The description of the known impact and the assessment of the potential future impact shall be based on the best available quantitative or qualitative evidence. The magnitude of the impact shall be scored or otherwise classified. The impact scoring or classification system used shall include a reference to the underlying publication.

(3)

The description of the known impact and the assessment of the potential future impact on biodiversity shall make reference to all of the following elements:

the different biogeographic regions or marine sub-regions where the species could establish,

native species impacted, including red list species and species listed in the annexes of Council Directive 92/43/EEC (2) and species covered by Directive 2009/147/EC of the European Parliament and of the Council (3),

habitats impacted, including red list habitats and habitats listed in the annexes of Directive 92/43/EEC,

protected sites impacted,

impacted chemical, physical or structural characteristics and functioning of ecosystems,

impacted ecological status of aquatic ecosystems or impacted environmental status of marine waters.

(4)

The description of the known impact and the assessment of the potential future impact on related ecosystem services shall make reference to all of the following elements:

provisioning services,

regulating services,

cultural services.

(5)

The description of the known impact and the assessment of potential future impact on human health, safety and the economy, shall, if relevant, include information on:

illnesses, allergies or other affections to humans that may derive directly or indirectly from a species,

damages provoked directly or indirectly by a species with consequences for the safety of people, property or infrastructure,

direct or indirect disruption of, or other consequences for, an economic or social activity due to the presence of a species.

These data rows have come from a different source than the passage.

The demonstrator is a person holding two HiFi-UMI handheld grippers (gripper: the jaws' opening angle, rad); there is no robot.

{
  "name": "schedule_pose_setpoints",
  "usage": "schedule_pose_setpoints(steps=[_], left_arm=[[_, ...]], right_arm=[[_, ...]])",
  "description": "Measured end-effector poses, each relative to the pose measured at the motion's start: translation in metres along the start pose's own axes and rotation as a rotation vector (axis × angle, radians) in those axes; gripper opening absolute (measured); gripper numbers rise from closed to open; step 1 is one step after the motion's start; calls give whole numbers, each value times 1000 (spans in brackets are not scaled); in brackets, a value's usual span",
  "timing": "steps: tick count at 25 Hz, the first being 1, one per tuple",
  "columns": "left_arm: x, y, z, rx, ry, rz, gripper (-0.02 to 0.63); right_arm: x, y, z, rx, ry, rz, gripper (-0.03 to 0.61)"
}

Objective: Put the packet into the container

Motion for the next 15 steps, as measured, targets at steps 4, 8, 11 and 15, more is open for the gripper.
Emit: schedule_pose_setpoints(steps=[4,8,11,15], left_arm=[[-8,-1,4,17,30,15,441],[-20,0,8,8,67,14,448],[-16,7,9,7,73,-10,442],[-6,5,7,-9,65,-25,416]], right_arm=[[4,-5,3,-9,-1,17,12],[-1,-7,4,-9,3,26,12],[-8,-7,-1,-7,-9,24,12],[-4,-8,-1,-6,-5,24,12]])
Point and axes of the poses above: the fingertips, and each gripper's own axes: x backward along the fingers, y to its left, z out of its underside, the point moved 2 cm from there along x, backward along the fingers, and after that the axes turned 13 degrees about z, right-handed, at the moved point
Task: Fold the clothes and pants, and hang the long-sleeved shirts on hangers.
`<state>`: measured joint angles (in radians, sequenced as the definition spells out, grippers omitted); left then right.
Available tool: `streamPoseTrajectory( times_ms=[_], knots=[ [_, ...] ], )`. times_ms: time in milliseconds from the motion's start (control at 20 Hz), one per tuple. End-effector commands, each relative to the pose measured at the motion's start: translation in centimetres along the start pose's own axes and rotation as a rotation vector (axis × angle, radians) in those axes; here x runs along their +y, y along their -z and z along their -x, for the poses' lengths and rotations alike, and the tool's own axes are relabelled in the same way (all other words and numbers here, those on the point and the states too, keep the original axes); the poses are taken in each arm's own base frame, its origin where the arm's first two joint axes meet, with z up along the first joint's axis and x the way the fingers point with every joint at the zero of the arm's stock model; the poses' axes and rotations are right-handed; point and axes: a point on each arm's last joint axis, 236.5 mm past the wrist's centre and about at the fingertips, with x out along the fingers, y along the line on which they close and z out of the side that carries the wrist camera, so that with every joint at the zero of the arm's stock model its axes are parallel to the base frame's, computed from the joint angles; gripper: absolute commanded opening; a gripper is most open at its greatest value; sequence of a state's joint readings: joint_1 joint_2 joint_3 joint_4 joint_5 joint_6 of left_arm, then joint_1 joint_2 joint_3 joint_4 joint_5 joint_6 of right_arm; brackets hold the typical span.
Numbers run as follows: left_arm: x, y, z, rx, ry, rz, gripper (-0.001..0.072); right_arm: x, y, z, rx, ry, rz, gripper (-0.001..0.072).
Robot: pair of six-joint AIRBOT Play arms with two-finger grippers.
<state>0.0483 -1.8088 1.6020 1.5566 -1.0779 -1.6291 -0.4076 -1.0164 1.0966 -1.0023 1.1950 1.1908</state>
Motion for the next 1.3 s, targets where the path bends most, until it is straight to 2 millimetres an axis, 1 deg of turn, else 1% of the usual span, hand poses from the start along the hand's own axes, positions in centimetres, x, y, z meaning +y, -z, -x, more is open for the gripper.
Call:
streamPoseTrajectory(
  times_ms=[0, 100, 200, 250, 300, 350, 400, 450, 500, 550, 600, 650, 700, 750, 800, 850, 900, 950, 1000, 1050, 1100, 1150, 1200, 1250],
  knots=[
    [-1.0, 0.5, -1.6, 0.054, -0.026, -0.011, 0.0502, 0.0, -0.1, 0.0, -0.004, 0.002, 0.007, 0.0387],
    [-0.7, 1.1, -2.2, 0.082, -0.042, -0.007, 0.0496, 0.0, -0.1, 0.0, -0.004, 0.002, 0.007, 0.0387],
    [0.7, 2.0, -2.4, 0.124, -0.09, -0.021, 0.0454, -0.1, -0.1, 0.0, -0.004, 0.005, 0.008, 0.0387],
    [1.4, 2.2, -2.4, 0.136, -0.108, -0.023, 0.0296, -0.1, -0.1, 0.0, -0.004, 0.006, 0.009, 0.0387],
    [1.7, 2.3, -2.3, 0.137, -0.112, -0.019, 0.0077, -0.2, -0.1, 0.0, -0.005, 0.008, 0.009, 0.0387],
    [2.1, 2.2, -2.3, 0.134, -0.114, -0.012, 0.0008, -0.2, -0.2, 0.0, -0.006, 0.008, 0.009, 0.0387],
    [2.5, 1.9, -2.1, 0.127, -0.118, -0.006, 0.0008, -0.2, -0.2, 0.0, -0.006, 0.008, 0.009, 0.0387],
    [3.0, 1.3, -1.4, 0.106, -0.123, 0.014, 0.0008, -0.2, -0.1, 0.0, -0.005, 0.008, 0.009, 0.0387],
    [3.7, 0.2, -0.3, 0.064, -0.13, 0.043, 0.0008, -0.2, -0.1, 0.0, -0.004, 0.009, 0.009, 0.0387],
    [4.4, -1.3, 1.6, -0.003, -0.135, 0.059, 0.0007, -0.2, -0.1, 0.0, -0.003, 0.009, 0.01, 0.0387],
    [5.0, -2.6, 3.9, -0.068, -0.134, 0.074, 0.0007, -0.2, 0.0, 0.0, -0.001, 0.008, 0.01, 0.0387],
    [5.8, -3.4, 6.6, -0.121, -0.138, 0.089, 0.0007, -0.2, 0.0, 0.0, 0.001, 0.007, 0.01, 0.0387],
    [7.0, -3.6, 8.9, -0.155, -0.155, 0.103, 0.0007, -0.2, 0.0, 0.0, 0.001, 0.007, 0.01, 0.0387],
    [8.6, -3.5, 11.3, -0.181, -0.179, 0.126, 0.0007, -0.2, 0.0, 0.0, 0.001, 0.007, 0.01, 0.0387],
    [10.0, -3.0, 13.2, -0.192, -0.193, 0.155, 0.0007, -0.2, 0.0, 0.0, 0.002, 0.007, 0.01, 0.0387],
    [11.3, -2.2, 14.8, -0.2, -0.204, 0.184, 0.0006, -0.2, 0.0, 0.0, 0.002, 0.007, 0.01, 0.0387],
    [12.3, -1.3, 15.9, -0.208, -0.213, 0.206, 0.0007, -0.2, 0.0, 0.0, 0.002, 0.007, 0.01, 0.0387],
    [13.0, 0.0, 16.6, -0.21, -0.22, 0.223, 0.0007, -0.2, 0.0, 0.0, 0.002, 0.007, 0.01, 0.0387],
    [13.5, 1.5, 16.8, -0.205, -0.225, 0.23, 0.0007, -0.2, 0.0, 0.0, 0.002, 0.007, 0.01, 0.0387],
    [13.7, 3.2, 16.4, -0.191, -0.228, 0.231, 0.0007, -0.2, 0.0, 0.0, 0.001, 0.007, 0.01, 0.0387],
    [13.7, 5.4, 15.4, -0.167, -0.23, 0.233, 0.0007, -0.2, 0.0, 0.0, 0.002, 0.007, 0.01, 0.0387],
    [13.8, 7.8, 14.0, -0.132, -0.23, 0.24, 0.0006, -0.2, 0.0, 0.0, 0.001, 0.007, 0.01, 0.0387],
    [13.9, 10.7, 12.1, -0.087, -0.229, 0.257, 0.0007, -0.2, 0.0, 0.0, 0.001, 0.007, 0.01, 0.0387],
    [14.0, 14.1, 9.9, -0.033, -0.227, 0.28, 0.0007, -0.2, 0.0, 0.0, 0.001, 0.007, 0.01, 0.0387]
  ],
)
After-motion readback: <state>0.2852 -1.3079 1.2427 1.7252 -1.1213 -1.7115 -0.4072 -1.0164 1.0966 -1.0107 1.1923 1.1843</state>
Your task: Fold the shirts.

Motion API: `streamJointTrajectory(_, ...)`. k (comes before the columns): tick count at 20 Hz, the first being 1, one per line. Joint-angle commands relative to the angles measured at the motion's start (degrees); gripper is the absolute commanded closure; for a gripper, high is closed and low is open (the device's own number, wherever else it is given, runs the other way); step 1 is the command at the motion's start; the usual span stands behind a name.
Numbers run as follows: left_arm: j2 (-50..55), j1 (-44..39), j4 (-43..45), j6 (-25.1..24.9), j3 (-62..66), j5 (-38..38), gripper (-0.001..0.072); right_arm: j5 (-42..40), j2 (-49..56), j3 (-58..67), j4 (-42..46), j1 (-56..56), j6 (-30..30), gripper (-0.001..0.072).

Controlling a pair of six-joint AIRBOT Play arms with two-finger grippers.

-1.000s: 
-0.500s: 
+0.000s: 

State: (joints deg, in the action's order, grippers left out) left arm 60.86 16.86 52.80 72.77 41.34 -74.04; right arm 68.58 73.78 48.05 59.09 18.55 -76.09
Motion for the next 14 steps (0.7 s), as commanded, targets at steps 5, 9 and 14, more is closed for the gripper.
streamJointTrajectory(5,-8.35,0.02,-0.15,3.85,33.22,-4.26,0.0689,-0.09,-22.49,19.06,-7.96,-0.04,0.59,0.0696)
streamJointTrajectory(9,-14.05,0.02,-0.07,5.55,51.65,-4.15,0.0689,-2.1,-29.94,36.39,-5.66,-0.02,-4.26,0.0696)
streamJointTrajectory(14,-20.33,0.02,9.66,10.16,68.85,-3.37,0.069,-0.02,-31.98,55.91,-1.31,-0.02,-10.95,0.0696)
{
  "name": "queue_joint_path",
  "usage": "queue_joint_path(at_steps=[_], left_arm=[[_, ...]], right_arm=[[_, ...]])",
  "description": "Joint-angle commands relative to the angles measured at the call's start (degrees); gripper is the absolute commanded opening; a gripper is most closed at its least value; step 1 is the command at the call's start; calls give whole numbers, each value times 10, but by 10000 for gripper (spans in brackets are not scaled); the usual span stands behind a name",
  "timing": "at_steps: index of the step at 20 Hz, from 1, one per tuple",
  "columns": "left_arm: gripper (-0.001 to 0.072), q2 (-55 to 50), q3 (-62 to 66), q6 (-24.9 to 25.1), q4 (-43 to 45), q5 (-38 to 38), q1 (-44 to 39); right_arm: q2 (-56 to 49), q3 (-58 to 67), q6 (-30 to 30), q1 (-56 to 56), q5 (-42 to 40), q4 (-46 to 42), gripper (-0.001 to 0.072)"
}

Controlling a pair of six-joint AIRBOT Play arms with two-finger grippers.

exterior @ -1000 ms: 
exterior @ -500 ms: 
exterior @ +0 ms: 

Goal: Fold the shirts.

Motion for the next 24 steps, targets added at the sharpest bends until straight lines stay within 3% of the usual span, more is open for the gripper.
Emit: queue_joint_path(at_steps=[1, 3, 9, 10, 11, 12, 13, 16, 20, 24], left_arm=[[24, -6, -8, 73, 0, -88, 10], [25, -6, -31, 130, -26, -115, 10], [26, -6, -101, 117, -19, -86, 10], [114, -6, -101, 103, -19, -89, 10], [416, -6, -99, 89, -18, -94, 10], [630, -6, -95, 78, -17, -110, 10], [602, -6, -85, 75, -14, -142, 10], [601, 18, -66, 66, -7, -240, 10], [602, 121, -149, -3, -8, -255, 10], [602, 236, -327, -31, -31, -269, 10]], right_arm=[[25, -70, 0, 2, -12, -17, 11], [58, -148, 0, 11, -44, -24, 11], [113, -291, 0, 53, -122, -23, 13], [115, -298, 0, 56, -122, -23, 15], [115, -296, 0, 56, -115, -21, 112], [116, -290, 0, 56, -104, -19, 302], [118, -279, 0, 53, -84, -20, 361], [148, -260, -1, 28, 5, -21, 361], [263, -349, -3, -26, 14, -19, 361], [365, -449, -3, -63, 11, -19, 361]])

Art 5(1)(g) — an assessment of the potential costs of damage

(1)

The assessment, in monetary or other terms, of the potential costs of damage on biodiversity and ecosystem services shall describe those costs quantitatively and/or qualitatively depending on what information is available. If the information available is not sufficient to assess the costs for the entire risk assessment area, qualitative data or different case studies from across the Union or third countries shall be used, if available.

(2)

The assessment of the potential costs of damage on human health, safety, and the economy shall describe those costs quantitatively and/or qualitatively depending on what information is available. If the information available is not sufficient to assess the costs for the entire risk assessment area, qualitative data or different case studies from across the Union or third countries shall be used, if available.

Art 5(1)(h) — a description of the known uses for the species and social and economic benefits deriving from those uses

(1)

The description of known uses for the species shall include a list and description of known uses in the Union and elsewhere, if relevant.

(2)

The description of social and economic benefits deriving from the known uses for the species shall include a description of the environmental, social and economic relevance of each of those uses and an indication of associated beneficiaries, quantitatively and/or qualitatively depending on what information is available. If the information available is not sufficient to provide a description of those benefits for the entire risk assessment area, qualitative data or different case studies from across the Union or third countries shall be used, if available.


(1)  UNEP/CBD/SBSTTA/18/9/Add.1. — References to the classification of pathways developed by the Convention on Biological Diversity shall be construed as references to the latest amended version of that classification.

(2)  Council Directive 92/43/EEC of 21 May 1992 on the conservation of natural habitats and of wild fauna and flora (OJ L 206, 22.7.1992, p. 7).

(3)  Directive 2009/147/EC of the European Parliament and of the Council of 30 November 2009 on the conservation of wild birds (OJ L 20, 26.1.2010, p. 7).